- [Brief] Repeat the listing below word for word, minus the pictures.

- [Data provided]
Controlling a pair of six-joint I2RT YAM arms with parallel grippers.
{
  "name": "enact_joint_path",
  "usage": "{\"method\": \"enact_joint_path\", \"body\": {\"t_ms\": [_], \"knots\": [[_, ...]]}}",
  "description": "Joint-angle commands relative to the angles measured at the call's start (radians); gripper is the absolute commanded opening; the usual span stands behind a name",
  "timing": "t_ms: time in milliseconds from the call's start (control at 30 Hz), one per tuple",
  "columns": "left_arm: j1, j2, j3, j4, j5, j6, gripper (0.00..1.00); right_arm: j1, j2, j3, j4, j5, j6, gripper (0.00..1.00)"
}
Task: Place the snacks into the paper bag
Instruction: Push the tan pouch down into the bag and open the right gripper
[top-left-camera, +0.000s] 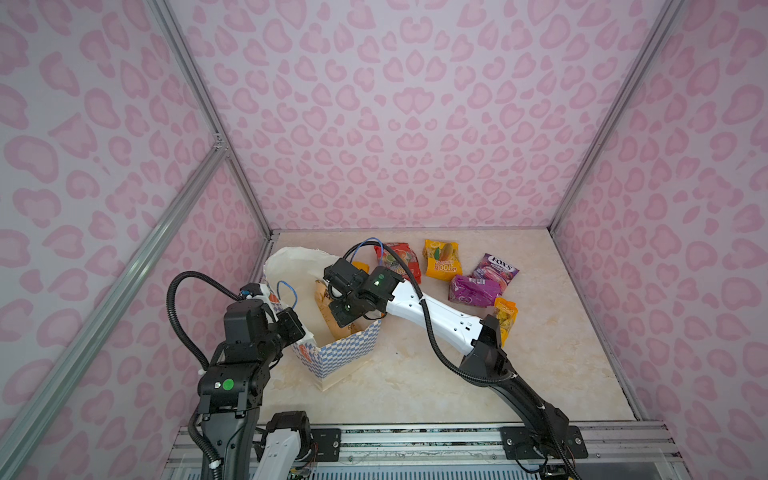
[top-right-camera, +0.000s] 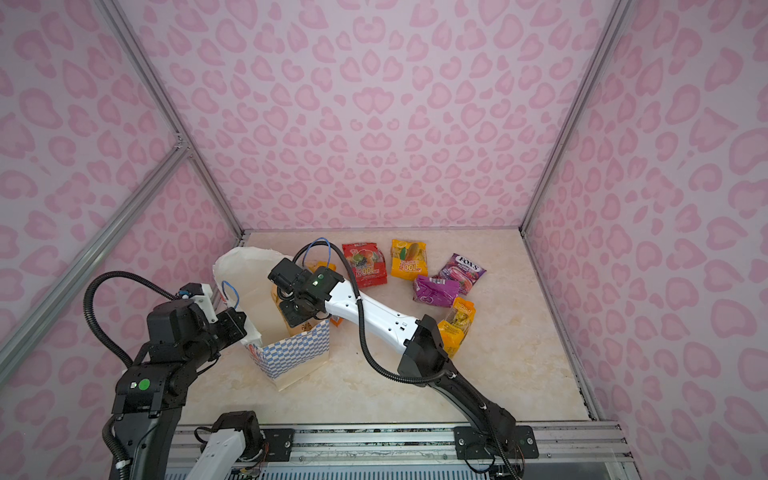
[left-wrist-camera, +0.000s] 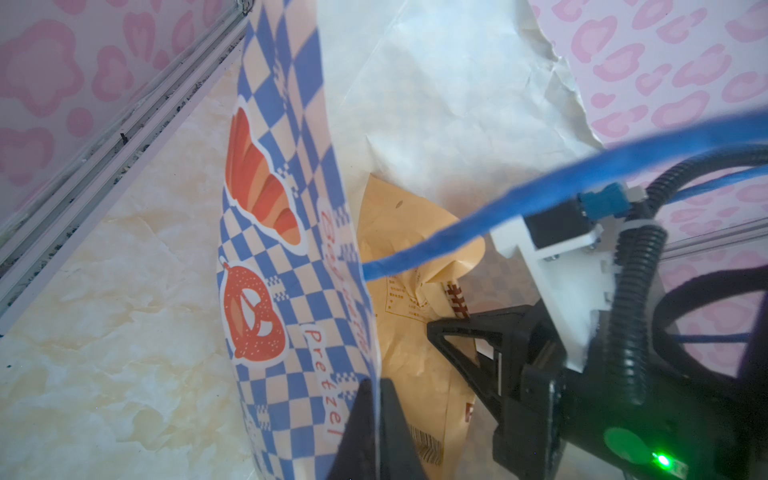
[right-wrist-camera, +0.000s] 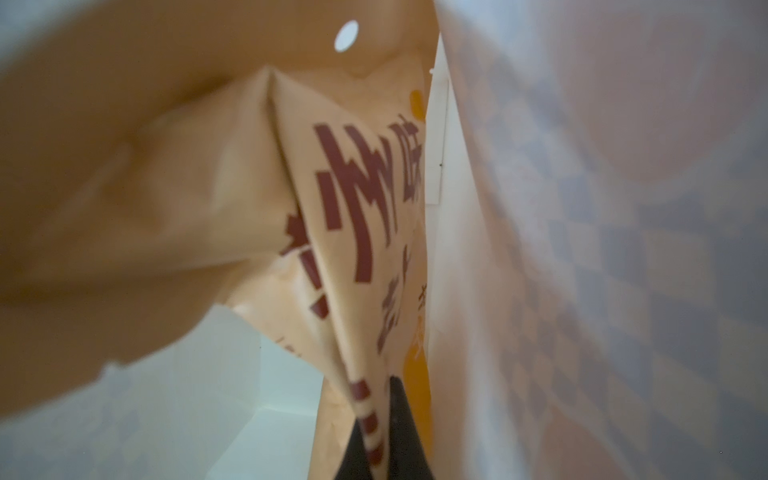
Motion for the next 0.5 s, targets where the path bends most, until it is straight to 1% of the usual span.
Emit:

- [Response area]
Controlling a pair of six-joint I2RT YAM arms with parallel grippers.
{
  "name": "enact_joint_path",
  "usage": "{\"method\": \"enact_joint_path\", \"body\": {\"t_ms\": [_], \"knots\": [[_, ...]]}}",
  "description": "Joint-angle commands relative to the angles measured at the call's start (radians); gripper is the absolute commanded opening; the usual span stands behind a name",
  "timing": "t_ms: time in milliseconds from the call's start (control at 30 Hz), one per tuple",
  "columns": "left_arm: j1, j2, j3, j4, j5, j6, gripper (0.00..1.00); right_arm: j1, j2, j3, j4, j5, j6, gripper (0.00..1.00)"
}
Task: Place the snacks into the paper bag
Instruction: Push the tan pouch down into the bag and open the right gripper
[top-left-camera, +0.000s] 
[top-right-camera, +0.000s] 
[left-wrist-camera, +0.000s] 
[right-wrist-camera, +0.000s] 
Motion for the next 0.5 s, targets where the path bends most, until it is straight to 1% of the usual span.
Emit:

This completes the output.